Dalsza część artykułu pod materiałem wideo.

"Faktycznie na rękę dostaję jeszcze mniej. Mam jedną umowę o pracę. Bez dodatków za autorski program. Nie "ogrywam" państwa na dwóch umowach, aby płacić niższe podatki i składki. Nie omijam przepisów, regulaminów TVP. Nie uprawiam kreatywnej księgowości" - dodała dziennikarka.

Dobrosz-Oracz dodała w poście, że procenty wyliczyła "od zarobków brutto w 2023 roku (Adamczyk, Holecka) i 2022 roku (Olechowski)". Podkreśliła też, że nie uwzględniają one "ukrytych umów pracowników TVP w czasach rządów PiS".

"Obecne władze TVP ujawniły zarobki wszystkich dyrektorów. Czego poprzednicy nie chcieli zrobić" - dodała.

Posła PiS odpowiedź nie zadowoliła

Przypomnijmy, że w piątek na profilu posła PiS (dawniej Solidarna Polska) Dariusza Mateckiego pojawiło się uwiecznione komórką nagranie "kontroli poselskiej u redaktor Justyny Dobrosz-Oracz z siłowo przejętej Telewizji Publicznej". Matecki w opisie nagrania dodał, że dziennikarka nie odpowiedziała na jego pytania, co nie było prawdą (odpowiedzi słychać na nagraniu tej rozmowy zarejestrowanym przez operatora TVP).

"Dlaczego TVP zatrudnia hejterki; Ile zarabia w TVP; Czy przeprosi księdza Olszewskiego za obrzydliwe, urbanowskie kłamstwa.
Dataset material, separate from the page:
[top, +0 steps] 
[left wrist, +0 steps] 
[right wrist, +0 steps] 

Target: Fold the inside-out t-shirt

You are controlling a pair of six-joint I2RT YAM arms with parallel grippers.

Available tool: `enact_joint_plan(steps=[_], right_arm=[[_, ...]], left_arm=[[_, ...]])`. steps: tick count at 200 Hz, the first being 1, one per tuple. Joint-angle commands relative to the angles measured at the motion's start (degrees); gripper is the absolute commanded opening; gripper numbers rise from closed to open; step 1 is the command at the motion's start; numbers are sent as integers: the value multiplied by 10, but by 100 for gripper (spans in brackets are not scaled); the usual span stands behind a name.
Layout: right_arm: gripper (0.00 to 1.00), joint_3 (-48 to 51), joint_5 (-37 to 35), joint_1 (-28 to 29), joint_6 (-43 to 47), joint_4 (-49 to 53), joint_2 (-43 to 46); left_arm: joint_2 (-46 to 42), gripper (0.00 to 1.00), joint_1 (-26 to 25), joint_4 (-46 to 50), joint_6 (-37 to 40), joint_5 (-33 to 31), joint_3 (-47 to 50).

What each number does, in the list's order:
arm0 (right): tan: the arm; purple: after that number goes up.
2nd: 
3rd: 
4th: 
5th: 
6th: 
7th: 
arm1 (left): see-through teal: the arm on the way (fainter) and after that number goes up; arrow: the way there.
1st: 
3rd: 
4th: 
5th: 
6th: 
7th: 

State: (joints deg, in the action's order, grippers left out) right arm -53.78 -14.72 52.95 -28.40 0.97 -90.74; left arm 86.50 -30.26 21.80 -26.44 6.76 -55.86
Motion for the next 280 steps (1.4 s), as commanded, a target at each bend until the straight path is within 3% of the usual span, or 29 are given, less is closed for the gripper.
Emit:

Sami oceńcie" - wyliczył poseł.

Na nagraniu zamieszczonym przez posła Mateckiego słychać, jak Justyna Dobrosz-Oracz obiecuje, że odpowiedzi na pytanie dotyczące jej zarobków w TVP udzieli "jutro", czyli w sobotę. Słowa dotrzymała.

Odpowiedź dziennikarki Mateckiego jednak nie zadowoliła. W kolejnym wpisie na Facebooku atakuje ją dalej. "Czyli Justyna Dobrosz-Oracz zarabia jakieś ~max 30 tys. msc. na umowie o pracę w TVP? Na nagraniu mówi, że "mało". Czy to jest mało? To więcej niż prezydent, czy premier" - grzmi poseł.

"Pytanie dodatkowe, ile do tego jest premii? Kwartalna, roczna? Czy pobiera wynagrodzenie w firmach zewnętrznych realizujących produkcje dla mediów publicznych?" - dopytuje poseł.